Community resilience and organizational resilience are fundamentally interconnected. Communities depend on the community-based organizations (CBOs) that serve them, and those organizations can only sustain their missions if they have the internal capacity to adapt and persist through disruption.

CBOs are critical anchors during disasters. They have deep local knowledge, hold institutional trust, and often remain operational when larger systems fail. At the same time, they operate under constant pressure: limited budgets, staff turnover, competing demands, and the cumulative strain of responding to recurring crises. My research investigates how hazard context (both the physical risk environment and local meaning-making around that risk) shapes what feels normal, urgent, and possible inside these organizations. Understanding these dynamics is essential to building forms of resilience that are not only theoretically sound, but workable in practice.

Leveraging AI

The nonprofit sector operates in a persistent state of resource scarcity, a condition that disasters intensify. Organizations need better tools to anticipate resource needs, plan for surges in demand, and make strategic decisions under uncertainty. Yet most community-based organizations are reactive by necessity. Even when leaders recognize the value of resilience planning, they often lack the time and capacity to build formal systems.

I am exploring how AI tools could support this work in ways that are grounded in the actual needs and constraints of CBOs. Through ongoing interviews, I find that many organizational leaders are simultaneously intrigued by AI's potential and uncertain about how to use it safely and appropriately. They see value in applications such as grant writing, communications, and administrative tasks, but they have legitimate concerns about data security, alignment with community-centered work, and the absence of organizational policies governing AI use.

Rather than imposing top-down technical solutions, my research focuses on identifying what kinds of tools would genuinely be useful to these organizations through a co-creative process rooted in lived experience. This includes exploring how predictive modeling and scenario planning could help CBOs forecast the implications of increased demand for their programs, budgets, and staffing capacity, using organizational data they already maintain (such as funding flows, staffing levels, facility costs, service delivery patterns, and historical trends).

The goal is to develop a systematic and accessible framework that helps nonprofits to plan more effectively for future disruptions without adding to their already overwhelming workload. This means building tools that integrate into existing organizational practices, that can "outlive any individual staff member," and that translate complex analytical concepts into practical, implementable systems.

Bridging Research and Practice

My work sits at the intersection of disaster sociology, implementation science, and applied practice.
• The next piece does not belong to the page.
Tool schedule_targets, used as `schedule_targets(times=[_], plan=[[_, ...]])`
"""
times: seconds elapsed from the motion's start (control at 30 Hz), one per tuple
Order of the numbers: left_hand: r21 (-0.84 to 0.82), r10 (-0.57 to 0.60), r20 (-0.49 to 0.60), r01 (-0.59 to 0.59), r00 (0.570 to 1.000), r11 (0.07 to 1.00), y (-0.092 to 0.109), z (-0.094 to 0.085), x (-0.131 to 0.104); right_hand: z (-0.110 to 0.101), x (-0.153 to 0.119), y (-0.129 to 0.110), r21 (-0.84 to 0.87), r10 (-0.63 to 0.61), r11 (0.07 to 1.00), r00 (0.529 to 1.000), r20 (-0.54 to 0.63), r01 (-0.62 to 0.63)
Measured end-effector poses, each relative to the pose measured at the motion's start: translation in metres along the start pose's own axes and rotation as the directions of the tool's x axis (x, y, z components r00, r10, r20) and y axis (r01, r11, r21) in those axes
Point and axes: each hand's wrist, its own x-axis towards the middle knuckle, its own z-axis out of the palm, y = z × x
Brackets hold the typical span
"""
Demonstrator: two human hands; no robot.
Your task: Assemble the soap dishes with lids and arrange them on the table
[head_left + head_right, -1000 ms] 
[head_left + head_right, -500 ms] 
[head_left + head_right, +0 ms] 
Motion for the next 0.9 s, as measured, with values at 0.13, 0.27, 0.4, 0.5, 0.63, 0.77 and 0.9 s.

I bring expertise in multilevel regression modeling, qualitative coding, participatory research design, and cross-sector coordination. I am committed to ensuring that research translates into practical impact. I focus on creating knowledge that is rigorous, accessible, and useful to the people doing the work.

Resilience requires more than good intentions. It requires infrastructure, investment, and intentional cultivation of the networks and systems that allow communities and organizations to persist through crises. My goal is to help build that infrastructure.